[Date Prev][Date Next][Thread Prev][Thread Next][Date Index][Thread Index]
[PATCH 3/3] yacc: use the most appropriate integral type for state numbe
From: |
Akim Demaille |
Subject: |
[PATCH 3/3] yacc: use the most appropriate integral type for state numbers |
Date: |
Sun, 29 Sep 2019 18:34:11 +0200 |
Currently we properly use the "best" integral type for tables,
including those storing state numbers. However the variables for
state numbers used in yyparse (and its dependencies such as
yy_stack_print) still use int16_t invariably. As a consequence, very
large models overflow these variables.
Let's use the "best" type for these variables too. It turns out that
we can still use 16 bits for twice larger automata: stick to unsigned
types.
Reported by Tom Kramer.
https://lists.gnu.org/archive/html/bug-bison/2019-09/msg00018.html
* data/skeletons/yacc.c (yy_state_num): Be computed from YYNSTATES.

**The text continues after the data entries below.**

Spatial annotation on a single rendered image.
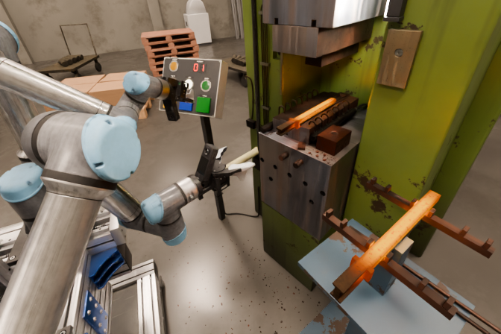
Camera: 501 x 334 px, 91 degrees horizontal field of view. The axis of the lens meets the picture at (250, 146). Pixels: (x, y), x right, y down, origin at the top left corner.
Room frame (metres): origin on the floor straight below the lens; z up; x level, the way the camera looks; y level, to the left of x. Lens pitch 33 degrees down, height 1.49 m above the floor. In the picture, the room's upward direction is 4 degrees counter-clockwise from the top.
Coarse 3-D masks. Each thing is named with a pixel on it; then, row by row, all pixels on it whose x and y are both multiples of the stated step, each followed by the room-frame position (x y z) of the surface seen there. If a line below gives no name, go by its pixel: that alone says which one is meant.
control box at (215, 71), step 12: (168, 60) 1.32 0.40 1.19; (180, 60) 1.30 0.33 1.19; (192, 60) 1.27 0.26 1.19; (204, 60) 1.25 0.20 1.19; (216, 60) 1.22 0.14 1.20; (168, 72) 1.29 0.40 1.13; (180, 72) 1.27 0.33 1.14; (192, 72) 1.24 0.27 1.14; (204, 72) 1.21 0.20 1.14; (216, 72) 1.19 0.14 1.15; (192, 84) 1.21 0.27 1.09; (216, 84) 1.16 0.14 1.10; (204, 96) 1.16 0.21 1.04; (216, 96) 1.13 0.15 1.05; (192, 108) 1.15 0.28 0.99; (216, 108) 1.11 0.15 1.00
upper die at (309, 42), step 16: (272, 32) 1.01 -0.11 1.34; (288, 32) 0.95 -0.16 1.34; (304, 32) 0.90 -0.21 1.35; (320, 32) 0.86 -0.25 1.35; (336, 32) 0.93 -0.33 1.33; (352, 32) 1.01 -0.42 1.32; (368, 32) 1.11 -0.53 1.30; (272, 48) 1.01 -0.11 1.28; (288, 48) 0.95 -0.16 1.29; (304, 48) 0.89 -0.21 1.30; (320, 48) 0.87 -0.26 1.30; (336, 48) 0.94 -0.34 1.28
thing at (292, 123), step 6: (324, 102) 1.07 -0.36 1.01; (330, 102) 1.07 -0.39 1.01; (312, 108) 1.02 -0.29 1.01; (318, 108) 1.01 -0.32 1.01; (306, 114) 0.96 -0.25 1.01; (312, 114) 0.98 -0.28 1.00; (294, 120) 0.90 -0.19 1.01; (300, 120) 0.92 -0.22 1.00; (282, 126) 0.86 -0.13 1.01; (288, 126) 0.86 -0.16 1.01; (294, 126) 0.90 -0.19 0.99; (282, 132) 0.85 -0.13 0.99
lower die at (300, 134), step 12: (324, 96) 1.19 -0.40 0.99; (348, 96) 1.16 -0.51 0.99; (300, 108) 1.06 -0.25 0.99; (324, 108) 1.03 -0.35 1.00; (336, 108) 1.03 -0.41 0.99; (276, 120) 0.99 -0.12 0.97; (288, 120) 0.95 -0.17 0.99; (312, 120) 0.93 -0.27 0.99; (324, 120) 0.93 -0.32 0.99; (288, 132) 0.94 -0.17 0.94; (300, 132) 0.89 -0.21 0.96; (312, 132) 0.87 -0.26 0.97
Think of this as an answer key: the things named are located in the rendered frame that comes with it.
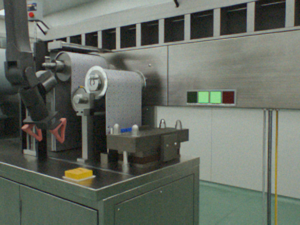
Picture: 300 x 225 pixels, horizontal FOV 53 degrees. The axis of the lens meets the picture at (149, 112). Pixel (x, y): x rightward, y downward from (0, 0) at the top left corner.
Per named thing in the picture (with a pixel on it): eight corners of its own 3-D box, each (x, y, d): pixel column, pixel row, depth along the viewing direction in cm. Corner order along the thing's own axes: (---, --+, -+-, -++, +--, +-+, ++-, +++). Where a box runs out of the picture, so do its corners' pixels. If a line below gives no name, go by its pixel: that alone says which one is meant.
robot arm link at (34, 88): (12, 90, 92) (26, 89, 89) (28, 79, 97) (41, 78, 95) (22, 109, 95) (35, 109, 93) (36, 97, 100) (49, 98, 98)
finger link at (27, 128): (42, 133, 109) (31, 111, 104) (57, 134, 106) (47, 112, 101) (29, 145, 104) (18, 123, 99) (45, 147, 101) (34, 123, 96)
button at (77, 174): (64, 177, 109) (64, 170, 109) (80, 173, 115) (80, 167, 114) (77, 180, 105) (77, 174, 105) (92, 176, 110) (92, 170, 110)
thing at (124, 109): (105, 134, 133) (105, 92, 132) (140, 130, 152) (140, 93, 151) (106, 134, 133) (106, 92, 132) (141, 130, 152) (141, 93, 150)
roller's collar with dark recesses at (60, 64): (49, 73, 149) (49, 59, 148) (59, 73, 153) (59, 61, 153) (57, 72, 145) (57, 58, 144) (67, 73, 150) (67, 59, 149)
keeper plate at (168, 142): (160, 161, 132) (160, 136, 131) (173, 157, 139) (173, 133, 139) (165, 161, 130) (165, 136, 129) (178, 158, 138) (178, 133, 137)
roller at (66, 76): (55, 81, 156) (55, 53, 155) (93, 82, 176) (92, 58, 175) (72, 80, 147) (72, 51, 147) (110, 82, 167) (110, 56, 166)
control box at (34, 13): (25, 19, 167) (24, 1, 167) (31, 22, 174) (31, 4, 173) (36, 18, 166) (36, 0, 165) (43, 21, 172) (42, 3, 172)
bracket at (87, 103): (76, 161, 136) (75, 92, 134) (87, 159, 141) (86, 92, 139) (83, 162, 133) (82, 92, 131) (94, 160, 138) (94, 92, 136)
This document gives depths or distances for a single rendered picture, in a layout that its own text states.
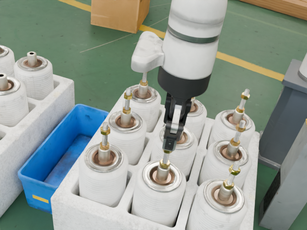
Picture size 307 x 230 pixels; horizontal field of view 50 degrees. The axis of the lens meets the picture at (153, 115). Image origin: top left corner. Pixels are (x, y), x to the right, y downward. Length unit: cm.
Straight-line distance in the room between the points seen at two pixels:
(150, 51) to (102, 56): 103
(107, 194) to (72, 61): 86
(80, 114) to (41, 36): 69
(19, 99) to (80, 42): 80
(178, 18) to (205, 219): 36
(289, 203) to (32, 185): 60
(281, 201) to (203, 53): 52
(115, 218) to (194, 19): 40
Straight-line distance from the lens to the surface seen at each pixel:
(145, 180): 62
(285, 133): 103
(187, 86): 45
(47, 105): 89
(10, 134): 82
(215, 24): 42
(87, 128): 103
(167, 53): 44
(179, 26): 42
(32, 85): 91
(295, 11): 239
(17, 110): 84
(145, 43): 47
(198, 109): 80
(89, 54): 148
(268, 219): 92
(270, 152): 108
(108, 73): 136
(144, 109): 79
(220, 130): 78
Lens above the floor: 73
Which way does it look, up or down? 39 degrees down
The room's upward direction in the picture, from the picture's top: 9 degrees clockwise
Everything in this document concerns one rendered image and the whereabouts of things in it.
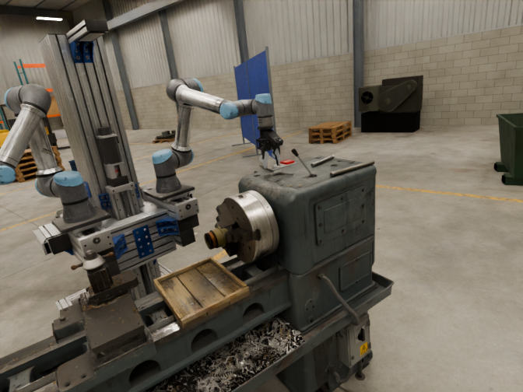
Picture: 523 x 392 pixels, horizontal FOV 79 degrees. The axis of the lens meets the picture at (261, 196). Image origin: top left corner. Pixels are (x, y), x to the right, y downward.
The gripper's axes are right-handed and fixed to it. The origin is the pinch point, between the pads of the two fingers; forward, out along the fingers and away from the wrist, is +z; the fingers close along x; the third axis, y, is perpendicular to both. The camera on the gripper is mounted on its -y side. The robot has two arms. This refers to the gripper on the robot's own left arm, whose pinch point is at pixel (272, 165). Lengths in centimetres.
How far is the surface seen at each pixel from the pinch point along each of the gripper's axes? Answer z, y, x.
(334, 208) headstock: 18.3, -33.0, -9.3
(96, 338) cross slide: 33, -27, 96
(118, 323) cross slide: 33, -25, 88
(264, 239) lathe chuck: 22.4, -27.8, 27.5
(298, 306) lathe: 61, -32, 16
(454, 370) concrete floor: 129, -68, -68
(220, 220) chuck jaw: 15.4, -9.4, 37.6
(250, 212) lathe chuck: 10.5, -23.1, 29.5
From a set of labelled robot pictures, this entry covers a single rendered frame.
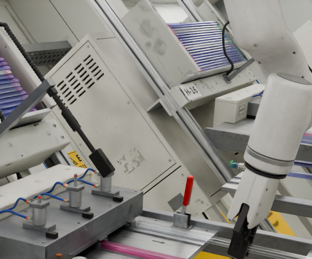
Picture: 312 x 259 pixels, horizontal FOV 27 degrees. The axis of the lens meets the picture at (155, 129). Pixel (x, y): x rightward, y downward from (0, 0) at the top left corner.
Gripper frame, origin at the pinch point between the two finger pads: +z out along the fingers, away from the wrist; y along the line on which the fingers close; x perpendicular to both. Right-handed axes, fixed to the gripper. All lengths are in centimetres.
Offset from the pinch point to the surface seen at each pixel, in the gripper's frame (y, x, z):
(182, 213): -4.6, -14.1, 1.4
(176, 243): 3.2, -10.7, 3.8
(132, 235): 4.1, -19.4, 5.8
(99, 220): 12.9, -22.2, 1.3
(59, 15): -260, -238, 26
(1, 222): 25.1, -33.7, 3.2
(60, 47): -248, -223, 43
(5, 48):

Adjust an assertion: yystate can no longer be negative, and compilers
warn about that.
* tests/linear: New.
* tests/torture.at (State number type): New.
Use it.
---
THANKS | 1 +
data/skeletons/yacc.c | 5 +--
tests/linear | 94 +++++++++++++++++++++++++++++++++++++++++++
tests/local.mk | 2 +-
tests/torture.at | 43 +++++++++++++++++---
5 files changed, 135 insertions(+), 10 deletions(-)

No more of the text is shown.